What to work on: Wherever "marble" occurs in the entries, copy the line that holds it.

[Data records]
· · · · ·

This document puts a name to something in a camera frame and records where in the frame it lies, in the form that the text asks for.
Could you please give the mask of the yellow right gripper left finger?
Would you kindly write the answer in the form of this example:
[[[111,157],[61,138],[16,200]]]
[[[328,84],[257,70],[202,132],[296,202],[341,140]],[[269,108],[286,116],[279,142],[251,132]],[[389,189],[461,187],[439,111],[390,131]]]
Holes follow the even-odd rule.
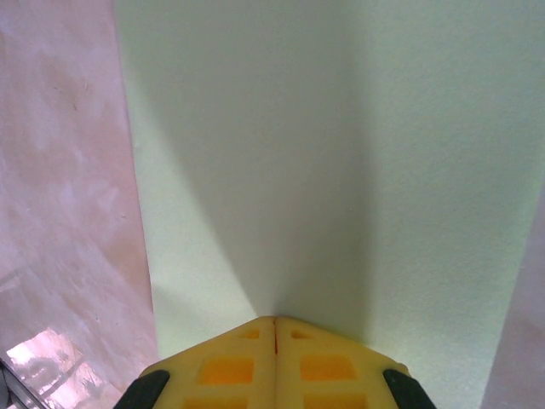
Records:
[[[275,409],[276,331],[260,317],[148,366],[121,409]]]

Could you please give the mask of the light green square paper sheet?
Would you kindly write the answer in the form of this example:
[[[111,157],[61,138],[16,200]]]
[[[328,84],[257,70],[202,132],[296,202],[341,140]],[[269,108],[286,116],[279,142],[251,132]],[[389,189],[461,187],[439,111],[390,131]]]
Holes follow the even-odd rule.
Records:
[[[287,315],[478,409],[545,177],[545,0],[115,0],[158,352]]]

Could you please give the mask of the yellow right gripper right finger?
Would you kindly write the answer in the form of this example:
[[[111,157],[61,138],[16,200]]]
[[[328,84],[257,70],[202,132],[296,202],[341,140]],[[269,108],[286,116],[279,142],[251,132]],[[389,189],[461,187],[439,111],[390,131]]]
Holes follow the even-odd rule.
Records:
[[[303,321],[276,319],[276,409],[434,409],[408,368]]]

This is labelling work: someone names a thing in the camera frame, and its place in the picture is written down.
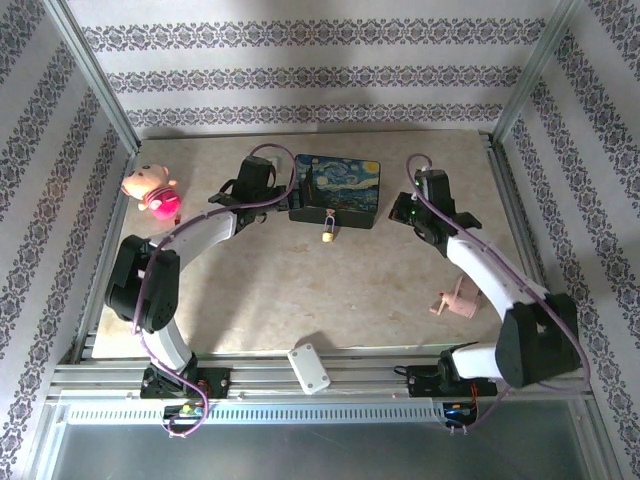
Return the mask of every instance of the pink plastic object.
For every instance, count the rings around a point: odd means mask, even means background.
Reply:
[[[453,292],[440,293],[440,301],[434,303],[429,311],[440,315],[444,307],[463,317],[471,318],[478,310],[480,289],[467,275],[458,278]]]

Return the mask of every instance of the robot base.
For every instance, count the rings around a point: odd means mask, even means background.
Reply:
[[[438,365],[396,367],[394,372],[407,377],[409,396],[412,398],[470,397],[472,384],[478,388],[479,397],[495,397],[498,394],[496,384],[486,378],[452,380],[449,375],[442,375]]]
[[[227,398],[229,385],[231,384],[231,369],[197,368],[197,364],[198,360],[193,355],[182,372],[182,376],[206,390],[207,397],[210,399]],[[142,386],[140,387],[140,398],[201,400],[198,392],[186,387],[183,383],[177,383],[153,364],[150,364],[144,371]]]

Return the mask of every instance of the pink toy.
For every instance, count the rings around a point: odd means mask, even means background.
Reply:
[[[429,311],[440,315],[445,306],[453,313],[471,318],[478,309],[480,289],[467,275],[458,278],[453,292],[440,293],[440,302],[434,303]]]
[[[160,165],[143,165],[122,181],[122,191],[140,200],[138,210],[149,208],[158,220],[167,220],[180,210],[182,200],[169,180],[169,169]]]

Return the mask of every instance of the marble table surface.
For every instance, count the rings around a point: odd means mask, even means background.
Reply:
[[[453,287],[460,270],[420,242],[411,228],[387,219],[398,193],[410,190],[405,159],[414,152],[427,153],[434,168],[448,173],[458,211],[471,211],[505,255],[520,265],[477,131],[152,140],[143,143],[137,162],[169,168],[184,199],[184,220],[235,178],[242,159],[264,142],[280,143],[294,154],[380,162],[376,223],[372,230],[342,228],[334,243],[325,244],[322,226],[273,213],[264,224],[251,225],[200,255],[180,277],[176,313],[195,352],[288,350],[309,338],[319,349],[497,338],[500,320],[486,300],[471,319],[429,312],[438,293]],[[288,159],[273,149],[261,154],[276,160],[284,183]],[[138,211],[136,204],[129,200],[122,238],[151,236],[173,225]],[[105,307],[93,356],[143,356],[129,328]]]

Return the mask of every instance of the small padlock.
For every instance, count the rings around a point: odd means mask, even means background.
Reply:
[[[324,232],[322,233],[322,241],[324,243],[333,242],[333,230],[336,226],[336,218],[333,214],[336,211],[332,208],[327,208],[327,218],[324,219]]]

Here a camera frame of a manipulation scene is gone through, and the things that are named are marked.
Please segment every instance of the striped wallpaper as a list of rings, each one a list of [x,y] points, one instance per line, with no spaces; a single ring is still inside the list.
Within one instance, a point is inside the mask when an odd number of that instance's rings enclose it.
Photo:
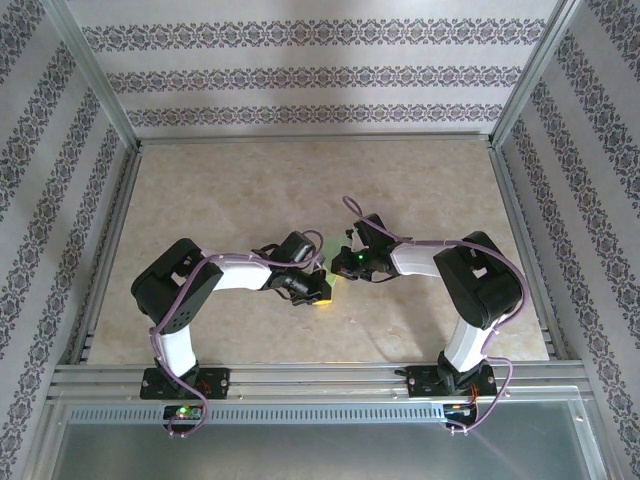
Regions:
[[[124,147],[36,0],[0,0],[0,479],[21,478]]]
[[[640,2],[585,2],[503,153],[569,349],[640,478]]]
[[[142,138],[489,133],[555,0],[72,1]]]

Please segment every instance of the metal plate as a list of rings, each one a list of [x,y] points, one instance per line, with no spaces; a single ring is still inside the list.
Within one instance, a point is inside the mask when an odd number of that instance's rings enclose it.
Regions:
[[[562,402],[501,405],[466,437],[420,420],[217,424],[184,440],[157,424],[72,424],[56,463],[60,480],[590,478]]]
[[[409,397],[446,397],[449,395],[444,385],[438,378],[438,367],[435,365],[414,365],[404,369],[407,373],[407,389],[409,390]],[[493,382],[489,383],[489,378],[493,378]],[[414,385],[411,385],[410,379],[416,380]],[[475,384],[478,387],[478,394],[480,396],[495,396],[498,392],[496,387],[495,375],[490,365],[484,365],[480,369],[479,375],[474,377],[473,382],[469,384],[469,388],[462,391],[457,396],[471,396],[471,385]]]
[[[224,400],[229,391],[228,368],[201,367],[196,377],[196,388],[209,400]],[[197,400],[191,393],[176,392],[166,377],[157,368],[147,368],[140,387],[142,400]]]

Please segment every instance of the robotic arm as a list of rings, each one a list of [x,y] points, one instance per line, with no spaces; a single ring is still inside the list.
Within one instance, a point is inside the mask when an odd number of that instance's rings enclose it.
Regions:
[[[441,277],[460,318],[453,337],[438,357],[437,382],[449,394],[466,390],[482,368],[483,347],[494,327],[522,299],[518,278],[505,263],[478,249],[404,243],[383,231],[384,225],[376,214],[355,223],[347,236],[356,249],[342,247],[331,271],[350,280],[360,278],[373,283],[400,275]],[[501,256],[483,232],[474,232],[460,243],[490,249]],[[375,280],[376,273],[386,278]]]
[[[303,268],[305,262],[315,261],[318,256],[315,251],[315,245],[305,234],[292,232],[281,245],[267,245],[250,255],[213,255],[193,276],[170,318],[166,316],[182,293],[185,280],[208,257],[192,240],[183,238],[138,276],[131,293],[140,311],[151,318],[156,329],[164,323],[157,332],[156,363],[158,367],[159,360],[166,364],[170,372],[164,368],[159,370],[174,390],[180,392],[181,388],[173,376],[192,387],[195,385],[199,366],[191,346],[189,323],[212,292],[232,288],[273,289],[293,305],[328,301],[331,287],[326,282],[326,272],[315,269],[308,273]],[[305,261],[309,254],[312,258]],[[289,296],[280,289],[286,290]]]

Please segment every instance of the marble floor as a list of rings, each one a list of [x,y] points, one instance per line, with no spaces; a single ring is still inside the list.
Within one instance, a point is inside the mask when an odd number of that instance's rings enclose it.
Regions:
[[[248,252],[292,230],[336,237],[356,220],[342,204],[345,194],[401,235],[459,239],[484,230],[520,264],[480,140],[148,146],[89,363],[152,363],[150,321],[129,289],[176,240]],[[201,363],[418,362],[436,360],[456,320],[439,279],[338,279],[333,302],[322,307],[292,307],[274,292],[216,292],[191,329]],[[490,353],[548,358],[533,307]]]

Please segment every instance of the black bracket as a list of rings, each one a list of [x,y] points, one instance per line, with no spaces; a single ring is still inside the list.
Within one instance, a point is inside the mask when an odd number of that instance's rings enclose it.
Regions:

· · · · ·

Output below:
Return the mask of every instance of the marble table surface.
Please segment every instance of the marble floor as a list of rings, each one a list of [x,y] points, one instance per line, with no spaces; a single ring is still inside the list.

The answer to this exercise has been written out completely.